(Work order) In the following material, identify every line holding the string "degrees" and return it.

(Data below)
_ _ _ _ _

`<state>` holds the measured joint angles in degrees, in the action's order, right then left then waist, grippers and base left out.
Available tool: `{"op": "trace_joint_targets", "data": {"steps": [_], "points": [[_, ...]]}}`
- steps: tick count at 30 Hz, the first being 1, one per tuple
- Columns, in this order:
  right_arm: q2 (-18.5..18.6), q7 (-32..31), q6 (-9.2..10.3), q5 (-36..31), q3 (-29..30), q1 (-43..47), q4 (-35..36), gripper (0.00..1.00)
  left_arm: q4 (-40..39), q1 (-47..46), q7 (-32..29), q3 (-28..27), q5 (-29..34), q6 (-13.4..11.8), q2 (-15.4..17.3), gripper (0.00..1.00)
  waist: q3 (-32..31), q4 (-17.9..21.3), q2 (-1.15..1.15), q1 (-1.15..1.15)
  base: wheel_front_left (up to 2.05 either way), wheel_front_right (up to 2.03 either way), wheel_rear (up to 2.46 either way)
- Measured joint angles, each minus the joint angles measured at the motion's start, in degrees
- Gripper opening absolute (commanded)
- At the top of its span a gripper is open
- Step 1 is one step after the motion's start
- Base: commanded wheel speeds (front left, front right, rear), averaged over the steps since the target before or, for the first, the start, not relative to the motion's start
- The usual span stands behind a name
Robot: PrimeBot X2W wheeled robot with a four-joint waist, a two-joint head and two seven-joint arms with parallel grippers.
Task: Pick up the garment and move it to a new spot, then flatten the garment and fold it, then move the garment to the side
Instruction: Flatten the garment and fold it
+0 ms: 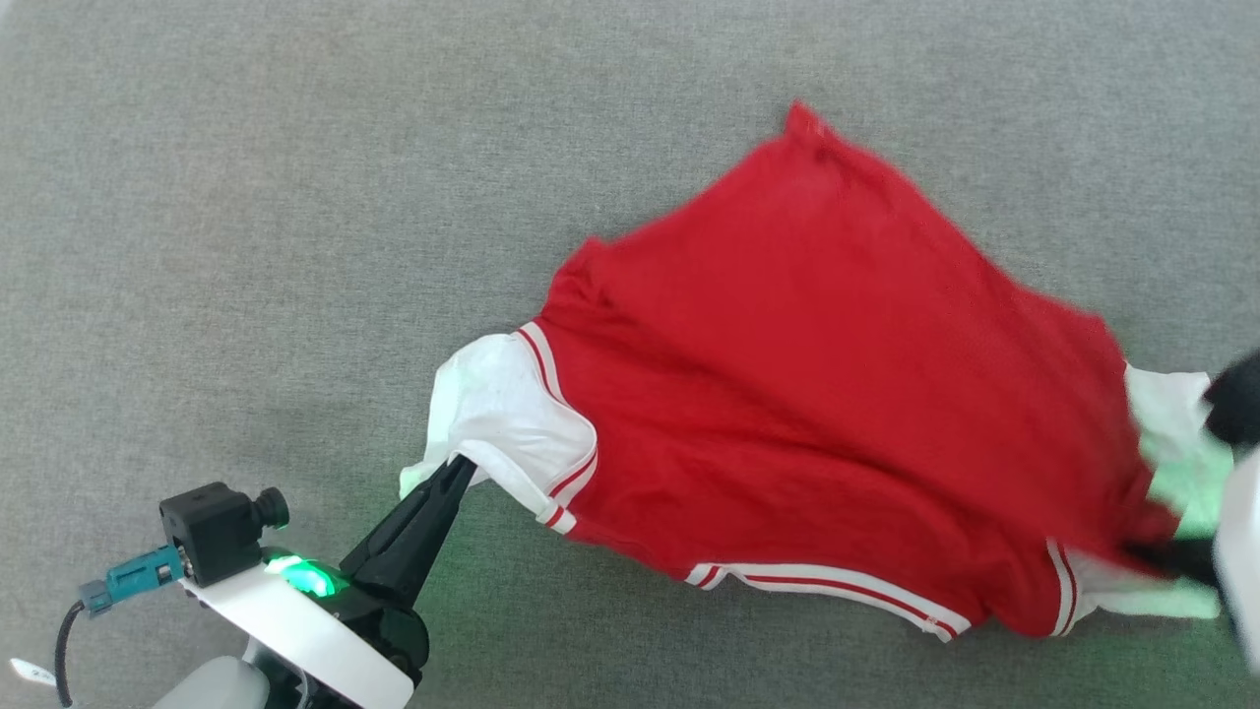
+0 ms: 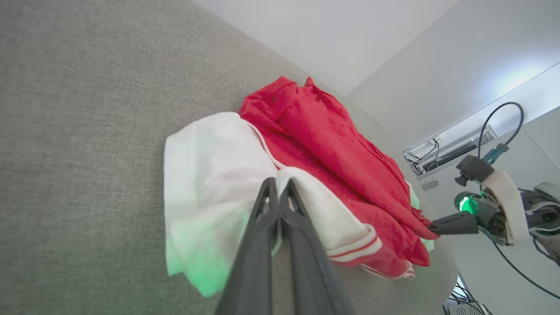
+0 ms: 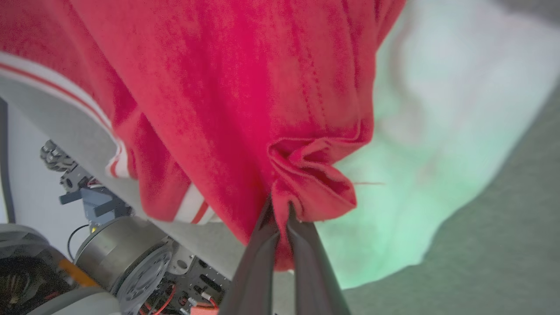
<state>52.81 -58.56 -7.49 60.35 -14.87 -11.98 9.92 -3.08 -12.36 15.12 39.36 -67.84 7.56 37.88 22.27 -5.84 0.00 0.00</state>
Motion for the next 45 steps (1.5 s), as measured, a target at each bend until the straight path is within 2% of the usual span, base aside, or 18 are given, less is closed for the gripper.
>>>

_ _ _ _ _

(Solution to the problem)
`<state>` holds the measured joint angles in degrees, in the action's order, right then left then waist, grippers and base left out.
- Measured joint angles, each minus the joint angles measured at the motion's start, in degrees

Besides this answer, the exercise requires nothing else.